Ambos asintieron antes de partir a por el nuevo barco que no contaba aun con la bandera pirata de la tripulación. El sol por lo alto anunciaba que pronto seria el medio dia, Tsurugi empezo a desatar las cuerdas para partir mientras Mike llamaba a la morocha que solo suspiraba y al girarse para abordar al barco escucho un grito proveniente a la lejania. Podia ver a la rubia correr donde ellos con una maleta mientras pedia que la esperaran mientras un grupo de guardias la perseguian y ordenaban detenerse.



— ¡Sigue corriendo Sofia! -exclamo la morocha mientras corria en su direccion.— ¡Tsurugi!

— ¡Entendido capitana! -grito para ayudar a la joven y al llegar a donde ella la cargo con todo y sus cosas.

— ¡Regresa aqui maldita! -Exclamo uno de los guardias.

— ¡Nadie va a tocar a Sofia! -Grito la capitana quien junto sus manos.— ¡Hebi no mi!

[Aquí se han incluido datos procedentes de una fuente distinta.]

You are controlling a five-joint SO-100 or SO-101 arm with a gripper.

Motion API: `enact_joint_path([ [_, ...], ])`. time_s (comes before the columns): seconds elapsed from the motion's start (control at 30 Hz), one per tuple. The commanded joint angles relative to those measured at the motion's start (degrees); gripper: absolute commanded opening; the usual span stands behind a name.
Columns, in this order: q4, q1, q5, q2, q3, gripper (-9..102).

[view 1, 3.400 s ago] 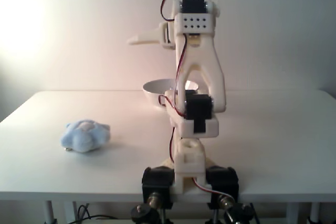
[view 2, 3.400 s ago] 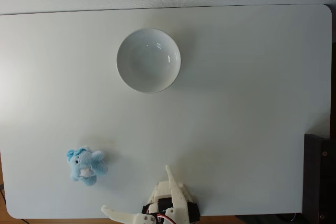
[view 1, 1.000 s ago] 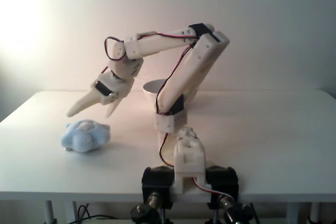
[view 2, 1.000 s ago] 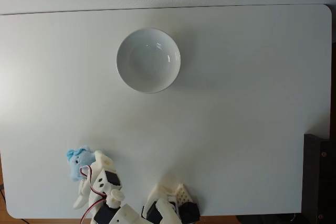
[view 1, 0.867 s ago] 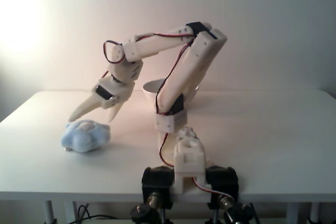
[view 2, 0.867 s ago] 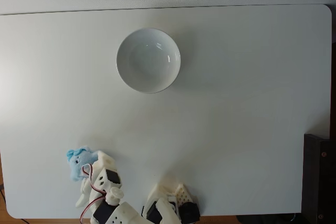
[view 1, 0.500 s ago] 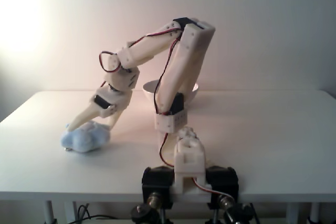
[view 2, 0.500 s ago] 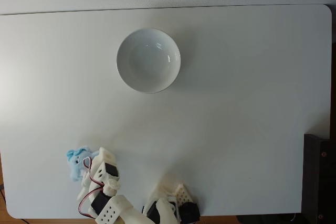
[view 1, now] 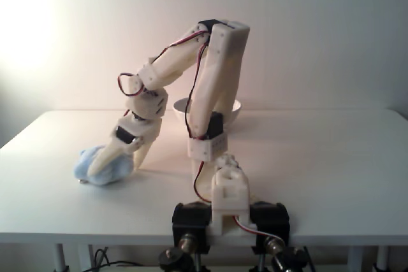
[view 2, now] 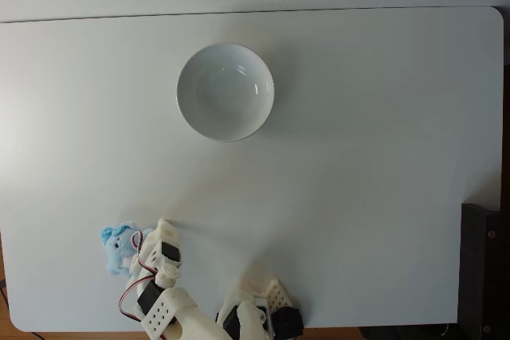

Cadenas negras atraparon a los guardias quienes gritaban ante el como amenazantes serpientes les siseaban y mostraban sus afilados colmillos, algunos de ellos se desmayaron y otros mas trataban de zafarse hasta que vieron llegar a su señor el cual ordenaba a ese “Error” que regresara provocando la furia en la de cabellos oscuros quien sin pensarlo termino dandole un fuerte puñetazo en el estomago al tebryuubito sorprendiendo a toda la gente curiosa que grito de sorpresa por aquella acción.








“¡QUE TE DEN, MALDITO IDIOTA, UNA MIERDA ME IMPORTA QUE SEAS UN TENRYUUBITO O UN MALDITO DIOS, NO TOCARAS A SOFIA DE NUEVO!”